▶ **Task prompt**
What is the number of lines in the data that include the string "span"? Give it by itself.

* * *

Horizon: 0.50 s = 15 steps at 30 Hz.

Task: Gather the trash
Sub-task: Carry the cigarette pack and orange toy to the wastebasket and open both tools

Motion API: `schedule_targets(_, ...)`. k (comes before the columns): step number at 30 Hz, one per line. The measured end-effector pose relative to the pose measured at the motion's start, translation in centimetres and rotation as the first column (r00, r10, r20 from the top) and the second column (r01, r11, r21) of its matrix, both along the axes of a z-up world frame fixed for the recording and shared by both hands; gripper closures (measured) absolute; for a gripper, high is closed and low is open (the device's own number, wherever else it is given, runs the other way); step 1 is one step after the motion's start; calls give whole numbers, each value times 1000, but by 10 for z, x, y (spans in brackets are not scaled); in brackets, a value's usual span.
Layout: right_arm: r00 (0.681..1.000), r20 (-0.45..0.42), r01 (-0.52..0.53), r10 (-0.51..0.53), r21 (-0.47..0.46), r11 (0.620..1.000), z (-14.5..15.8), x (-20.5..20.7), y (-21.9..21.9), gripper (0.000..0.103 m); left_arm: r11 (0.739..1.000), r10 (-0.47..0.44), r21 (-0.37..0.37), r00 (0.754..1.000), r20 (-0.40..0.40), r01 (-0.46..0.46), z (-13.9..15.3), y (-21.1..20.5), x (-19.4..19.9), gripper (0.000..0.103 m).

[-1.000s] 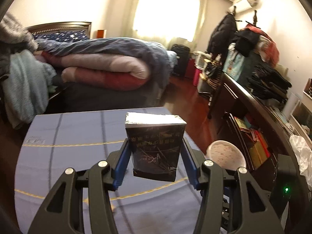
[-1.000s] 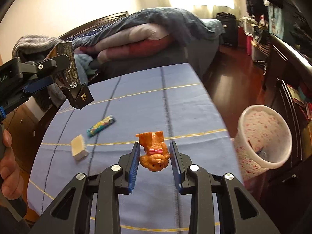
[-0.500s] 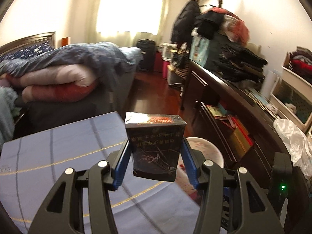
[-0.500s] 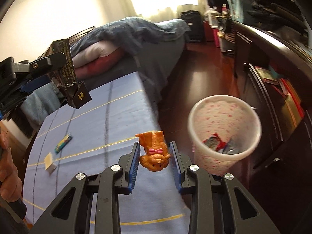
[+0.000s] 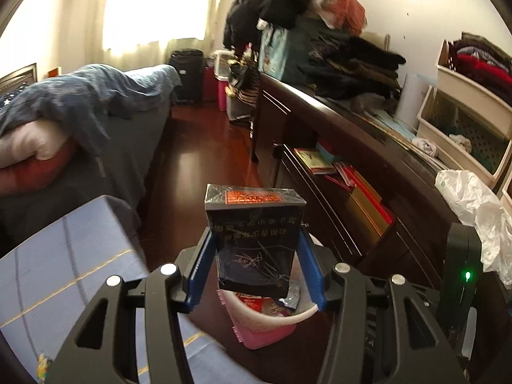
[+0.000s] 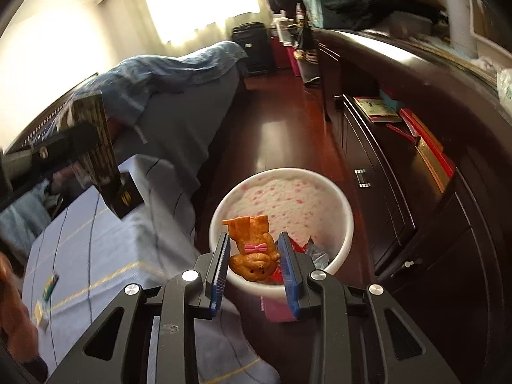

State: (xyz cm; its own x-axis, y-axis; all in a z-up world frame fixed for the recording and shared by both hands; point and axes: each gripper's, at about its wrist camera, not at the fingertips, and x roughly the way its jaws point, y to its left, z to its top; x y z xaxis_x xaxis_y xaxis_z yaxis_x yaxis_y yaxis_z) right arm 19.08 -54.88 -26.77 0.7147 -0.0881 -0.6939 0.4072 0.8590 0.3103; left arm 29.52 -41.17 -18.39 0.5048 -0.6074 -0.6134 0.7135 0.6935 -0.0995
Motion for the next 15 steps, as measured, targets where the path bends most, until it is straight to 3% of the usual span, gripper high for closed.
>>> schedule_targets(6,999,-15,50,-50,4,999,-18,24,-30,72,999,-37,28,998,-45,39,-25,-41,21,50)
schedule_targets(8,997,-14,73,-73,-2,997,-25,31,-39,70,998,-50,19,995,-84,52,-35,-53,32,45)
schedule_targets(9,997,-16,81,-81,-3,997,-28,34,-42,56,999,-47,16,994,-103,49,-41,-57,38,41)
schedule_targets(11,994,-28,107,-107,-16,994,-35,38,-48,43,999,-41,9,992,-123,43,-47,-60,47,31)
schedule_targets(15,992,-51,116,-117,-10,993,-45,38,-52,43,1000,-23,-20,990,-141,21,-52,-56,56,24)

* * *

▶ **Problem solution**
2